Everyone’s talking about power at the moment. Soft power, its potential and its limits, in particular. It’s something that Maria Grazia Chiuri has always been interested in during her tenure at Dior, a woman’s autonomy and the part that clothes play in asserting that.
In her spring/summer 2023 collection, unveiled in Paris today in front of an audience that included Emma Raducanu, Maggie Gyllenhaal, Ramla Ali and Chimamanda Ngozi Adichie (the writer who birthed the line ‘We Should All Be Feminists’, which has been unofficially adopted as a rallying cry for Grazia Chiuri), she navigated this terrain once more.

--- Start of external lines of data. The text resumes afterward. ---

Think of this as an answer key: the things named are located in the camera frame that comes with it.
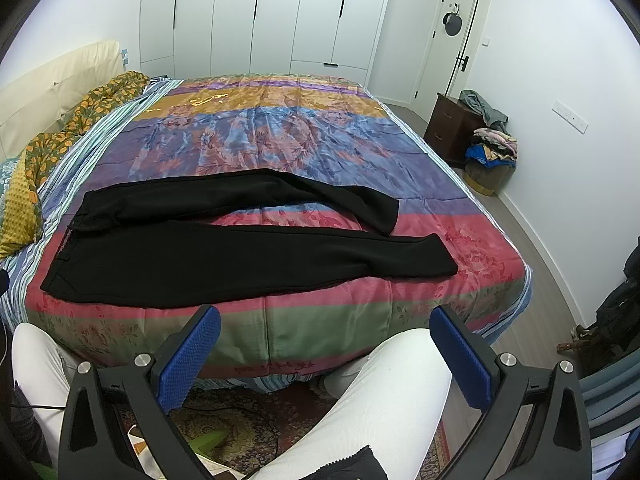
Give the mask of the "black pants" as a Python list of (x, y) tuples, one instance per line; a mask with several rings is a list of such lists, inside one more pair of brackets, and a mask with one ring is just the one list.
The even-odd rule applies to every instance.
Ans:
[[(347, 214), (359, 229), (221, 223), (303, 204)], [(456, 274), (439, 236), (395, 234), (398, 214), (398, 201), (373, 188), (271, 169), (115, 184), (84, 196), (41, 287), (74, 304), (178, 309)]]

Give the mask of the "dark clothes pile right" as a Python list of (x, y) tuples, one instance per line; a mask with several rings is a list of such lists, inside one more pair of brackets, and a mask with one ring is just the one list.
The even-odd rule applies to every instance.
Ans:
[(556, 352), (577, 360), (582, 377), (603, 370), (639, 348), (639, 246), (627, 258), (624, 280), (612, 290), (596, 312), (596, 322), (576, 325), (572, 339), (558, 344)]

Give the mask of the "patterned floor rug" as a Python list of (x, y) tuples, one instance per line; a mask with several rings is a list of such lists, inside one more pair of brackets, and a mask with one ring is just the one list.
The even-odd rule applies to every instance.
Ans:
[(205, 456), (249, 474), (287, 451), (334, 403), (318, 380), (275, 393), (193, 389), (169, 417), (188, 441), (221, 434), (224, 438)]

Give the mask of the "person's white trouser legs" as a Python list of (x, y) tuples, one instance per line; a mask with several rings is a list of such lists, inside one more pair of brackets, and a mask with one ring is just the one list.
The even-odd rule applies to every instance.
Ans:
[[(58, 462), (63, 413), (79, 360), (39, 327), (22, 323), (11, 347), (14, 384), (34, 415), (36, 449)], [(328, 378), (334, 407), (306, 436), (258, 469), (258, 479), (303, 479), (370, 448), (390, 479), (414, 479), (442, 417), (451, 374), (430, 332), (416, 328), (379, 344)]]

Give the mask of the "yellow textured pillow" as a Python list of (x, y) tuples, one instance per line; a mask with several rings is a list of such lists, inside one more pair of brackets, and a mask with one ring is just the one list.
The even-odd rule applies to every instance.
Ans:
[(38, 242), (41, 234), (39, 198), (21, 154), (1, 164), (1, 258)]

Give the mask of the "floral orange green blanket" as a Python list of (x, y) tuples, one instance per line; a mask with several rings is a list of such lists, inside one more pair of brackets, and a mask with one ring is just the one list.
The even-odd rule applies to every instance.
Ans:
[(138, 96), (151, 78), (128, 70), (102, 86), (89, 90), (63, 118), (58, 132), (37, 134), (24, 149), (25, 177), (28, 184), (28, 200), (36, 218), (41, 216), (38, 188), (48, 180), (51, 172), (70, 148), (96, 123)]

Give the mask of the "laundry basket with clothes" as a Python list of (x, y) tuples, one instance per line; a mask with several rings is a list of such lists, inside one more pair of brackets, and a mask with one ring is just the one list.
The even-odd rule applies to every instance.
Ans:
[(463, 180), (477, 193), (497, 194), (518, 162), (518, 141), (491, 128), (475, 129), (465, 151)]

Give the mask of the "grey green garment on nightstand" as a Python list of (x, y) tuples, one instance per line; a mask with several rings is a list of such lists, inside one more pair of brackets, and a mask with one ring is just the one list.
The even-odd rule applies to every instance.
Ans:
[(459, 101), (482, 116), (487, 128), (506, 133), (509, 117), (493, 108), (479, 93), (469, 89), (462, 90), (459, 94)]

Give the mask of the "dark wooden nightstand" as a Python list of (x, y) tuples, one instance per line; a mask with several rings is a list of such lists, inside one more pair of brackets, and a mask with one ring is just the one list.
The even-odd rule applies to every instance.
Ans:
[(424, 140), (449, 166), (463, 168), (474, 131), (484, 127), (480, 114), (461, 101), (439, 93)]

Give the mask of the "cream upholstered headboard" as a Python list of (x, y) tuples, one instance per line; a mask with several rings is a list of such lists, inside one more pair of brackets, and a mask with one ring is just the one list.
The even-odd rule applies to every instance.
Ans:
[(65, 53), (1, 90), (1, 159), (15, 157), (37, 134), (57, 132), (93, 88), (124, 71), (120, 44), (104, 40)]

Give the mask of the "colourful striped bedspread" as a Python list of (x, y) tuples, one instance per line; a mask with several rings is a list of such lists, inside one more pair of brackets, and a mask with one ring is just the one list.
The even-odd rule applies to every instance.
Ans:
[[(267, 75), (152, 79), (142, 95), (100, 119), (38, 188), (38, 242), (1, 258), (9, 275), (1, 323), (42, 328), (100, 365), (154, 351), (198, 307), (74, 304), (42, 281), (84, 196), (108, 186), (271, 169), (330, 185), (361, 185), (398, 201), (398, 236), (435, 234), (457, 273), (431, 280), (358, 278), (312, 292), (210, 304), (222, 333), (198, 384), (282, 389), (364, 356), (384, 340), (424, 328), (450, 307), (494, 342), (528, 306), (530, 267), (460, 177), (360, 84), (331, 77)], [(245, 209), (225, 226), (358, 230), (321, 204)]]

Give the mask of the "white door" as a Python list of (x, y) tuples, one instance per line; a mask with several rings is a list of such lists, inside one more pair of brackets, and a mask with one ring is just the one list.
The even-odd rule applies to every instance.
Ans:
[[(457, 36), (450, 37), (442, 17), (454, 2), (460, 4), (463, 25)], [(457, 98), (466, 87), (489, 5), (490, 0), (440, 0), (420, 82), (411, 101), (411, 109), (426, 122), (431, 119), (439, 93)]]

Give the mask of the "black hat on door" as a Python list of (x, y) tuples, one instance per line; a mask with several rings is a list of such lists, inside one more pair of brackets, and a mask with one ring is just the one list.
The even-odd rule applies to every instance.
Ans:
[(442, 24), (448, 36), (454, 37), (462, 29), (463, 20), (460, 16), (460, 4), (457, 2), (450, 4), (450, 10), (442, 17)]

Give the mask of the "white wall switch panel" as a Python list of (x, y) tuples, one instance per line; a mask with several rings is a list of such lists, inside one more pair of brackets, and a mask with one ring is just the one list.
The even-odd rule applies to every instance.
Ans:
[(588, 122), (586, 122), (582, 116), (575, 113), (574, 110), (567, 107), (564, 103), (555, 101), (552, 105), (552, 110), (579, 133), (585, 134), (587, 132)]

Now, she was thinking about Catherine de Medici, the Italian noblewoman who arrived in the French court in 1533. An astute operator, Medici also made several sartorial innovations de mode; corsets, platform heels and Burano lace among them. Rather than treat them as archaic symbols of restraint, Grazia Chiuri employed a light touch to render them not only modern, but functional. Look at that unapologetic corsetry or those crinolines, their construction exposed, they felt more like a sweeping statement of intent than something cumbersome. How liberating.
An image of a Paris map – lifted from a 1950s scarf from the Dior archives – provided this season’s key print story. A formal documentation of a city, it is a reminder that the world around us is forever changing. This season’s Dior woman is ready to explore the now, and the next, with a sensitivity and awareness of the past. You don’t need a map to direct you to that conclusion, just look at the way she mixes the more ornate pieces from the collection with cool-girl cargo pants, slouchy denim and slinky vests.
The collection also played into Dior’s formidable artistic heritage. Around a folly (a reinterpretation of a reinterpretation) by the artist Eva Jospin, Dutch choreographers Imre and Marne van Opstal performed a surreal dance. A fitting medium for a house that designs for women who never stand still.